Directions » Pull out each line of the records holding the string "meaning".

————

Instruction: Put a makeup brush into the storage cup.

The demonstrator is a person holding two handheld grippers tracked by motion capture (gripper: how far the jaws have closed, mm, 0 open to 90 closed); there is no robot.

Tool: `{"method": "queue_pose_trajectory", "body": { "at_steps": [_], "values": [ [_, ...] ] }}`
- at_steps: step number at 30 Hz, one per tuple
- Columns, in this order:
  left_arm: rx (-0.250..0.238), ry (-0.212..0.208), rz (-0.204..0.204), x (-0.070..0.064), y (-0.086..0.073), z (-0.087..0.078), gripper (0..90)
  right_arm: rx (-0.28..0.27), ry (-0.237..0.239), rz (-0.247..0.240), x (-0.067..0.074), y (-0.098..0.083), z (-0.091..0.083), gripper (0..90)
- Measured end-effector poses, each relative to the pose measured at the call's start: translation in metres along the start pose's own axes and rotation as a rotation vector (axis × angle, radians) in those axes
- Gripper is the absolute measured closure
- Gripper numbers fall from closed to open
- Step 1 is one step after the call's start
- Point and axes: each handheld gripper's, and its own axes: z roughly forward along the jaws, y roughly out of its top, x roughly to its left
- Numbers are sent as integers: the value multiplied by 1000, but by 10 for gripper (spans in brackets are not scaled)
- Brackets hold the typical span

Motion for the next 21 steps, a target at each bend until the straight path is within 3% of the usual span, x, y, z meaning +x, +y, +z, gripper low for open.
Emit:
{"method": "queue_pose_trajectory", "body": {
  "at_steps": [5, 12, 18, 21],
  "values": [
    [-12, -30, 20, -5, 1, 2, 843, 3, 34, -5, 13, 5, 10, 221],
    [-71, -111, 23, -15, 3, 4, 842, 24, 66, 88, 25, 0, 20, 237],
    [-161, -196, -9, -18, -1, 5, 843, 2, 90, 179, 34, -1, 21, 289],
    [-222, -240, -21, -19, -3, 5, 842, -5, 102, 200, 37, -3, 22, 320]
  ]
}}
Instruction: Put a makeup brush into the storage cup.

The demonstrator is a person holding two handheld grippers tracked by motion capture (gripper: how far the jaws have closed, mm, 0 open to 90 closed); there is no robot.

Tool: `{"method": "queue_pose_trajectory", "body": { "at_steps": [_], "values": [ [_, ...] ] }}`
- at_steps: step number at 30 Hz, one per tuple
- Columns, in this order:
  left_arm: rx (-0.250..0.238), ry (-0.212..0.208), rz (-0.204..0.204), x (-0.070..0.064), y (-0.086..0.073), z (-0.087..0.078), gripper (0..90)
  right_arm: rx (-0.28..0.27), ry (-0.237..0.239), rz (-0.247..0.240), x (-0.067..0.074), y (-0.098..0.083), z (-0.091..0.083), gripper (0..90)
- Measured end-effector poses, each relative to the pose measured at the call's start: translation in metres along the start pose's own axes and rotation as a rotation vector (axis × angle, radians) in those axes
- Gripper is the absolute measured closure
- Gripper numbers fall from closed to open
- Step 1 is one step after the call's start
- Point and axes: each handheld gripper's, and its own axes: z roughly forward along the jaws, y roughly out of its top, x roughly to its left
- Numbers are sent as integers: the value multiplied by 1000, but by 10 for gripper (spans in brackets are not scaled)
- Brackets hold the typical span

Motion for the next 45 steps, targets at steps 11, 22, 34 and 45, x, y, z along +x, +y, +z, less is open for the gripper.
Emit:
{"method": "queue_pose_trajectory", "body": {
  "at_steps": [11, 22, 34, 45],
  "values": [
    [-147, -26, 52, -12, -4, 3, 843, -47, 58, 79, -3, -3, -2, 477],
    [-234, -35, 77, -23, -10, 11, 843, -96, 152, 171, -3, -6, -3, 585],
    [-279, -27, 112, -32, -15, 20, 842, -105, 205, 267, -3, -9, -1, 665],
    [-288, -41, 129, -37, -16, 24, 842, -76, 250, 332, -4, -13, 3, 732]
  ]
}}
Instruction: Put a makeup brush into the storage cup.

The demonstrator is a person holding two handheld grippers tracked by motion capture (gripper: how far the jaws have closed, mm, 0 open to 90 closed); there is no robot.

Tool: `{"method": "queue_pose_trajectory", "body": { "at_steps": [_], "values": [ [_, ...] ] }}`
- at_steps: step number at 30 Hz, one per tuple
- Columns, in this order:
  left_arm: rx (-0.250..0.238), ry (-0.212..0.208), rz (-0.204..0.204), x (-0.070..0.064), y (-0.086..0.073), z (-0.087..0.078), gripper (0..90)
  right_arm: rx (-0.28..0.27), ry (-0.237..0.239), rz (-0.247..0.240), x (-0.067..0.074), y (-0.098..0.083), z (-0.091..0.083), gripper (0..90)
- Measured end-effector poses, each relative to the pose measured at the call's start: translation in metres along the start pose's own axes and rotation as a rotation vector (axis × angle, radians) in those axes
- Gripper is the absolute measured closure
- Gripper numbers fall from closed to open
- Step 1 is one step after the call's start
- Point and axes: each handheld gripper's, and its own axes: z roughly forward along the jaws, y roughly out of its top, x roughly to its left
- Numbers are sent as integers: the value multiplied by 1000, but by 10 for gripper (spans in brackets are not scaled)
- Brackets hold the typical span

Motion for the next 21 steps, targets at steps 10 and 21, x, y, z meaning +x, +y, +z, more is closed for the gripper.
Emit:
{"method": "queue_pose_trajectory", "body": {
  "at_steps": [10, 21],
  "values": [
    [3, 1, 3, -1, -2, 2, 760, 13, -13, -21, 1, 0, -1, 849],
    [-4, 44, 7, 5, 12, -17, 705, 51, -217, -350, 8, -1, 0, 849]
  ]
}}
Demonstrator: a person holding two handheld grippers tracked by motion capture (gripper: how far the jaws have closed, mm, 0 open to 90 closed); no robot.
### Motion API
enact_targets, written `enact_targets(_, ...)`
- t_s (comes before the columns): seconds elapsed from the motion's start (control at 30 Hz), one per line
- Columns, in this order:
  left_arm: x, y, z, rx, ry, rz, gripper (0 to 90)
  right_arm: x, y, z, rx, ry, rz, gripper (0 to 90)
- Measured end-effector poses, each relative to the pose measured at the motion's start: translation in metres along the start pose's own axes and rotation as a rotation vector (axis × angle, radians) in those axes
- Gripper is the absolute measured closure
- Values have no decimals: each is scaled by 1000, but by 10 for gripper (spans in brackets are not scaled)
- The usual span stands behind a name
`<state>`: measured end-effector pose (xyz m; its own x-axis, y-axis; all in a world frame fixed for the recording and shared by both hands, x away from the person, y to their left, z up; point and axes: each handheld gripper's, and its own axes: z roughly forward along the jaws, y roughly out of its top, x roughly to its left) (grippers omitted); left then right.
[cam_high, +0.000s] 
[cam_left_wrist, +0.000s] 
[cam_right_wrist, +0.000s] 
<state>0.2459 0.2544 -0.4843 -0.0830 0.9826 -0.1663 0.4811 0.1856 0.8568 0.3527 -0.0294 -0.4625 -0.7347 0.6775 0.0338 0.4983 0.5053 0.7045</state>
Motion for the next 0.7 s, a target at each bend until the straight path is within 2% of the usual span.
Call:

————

Response area »
Motion for the next 21 steps, a target at each bend until the straight path is within 3% of the usual span, x, y, z meaning +x, +y, +z, gripper low for open.
Motion for the next 21 steps, targets at steps 10 and 21, x, y, z meaning +x, +y, +z, more is closed for the gripper.

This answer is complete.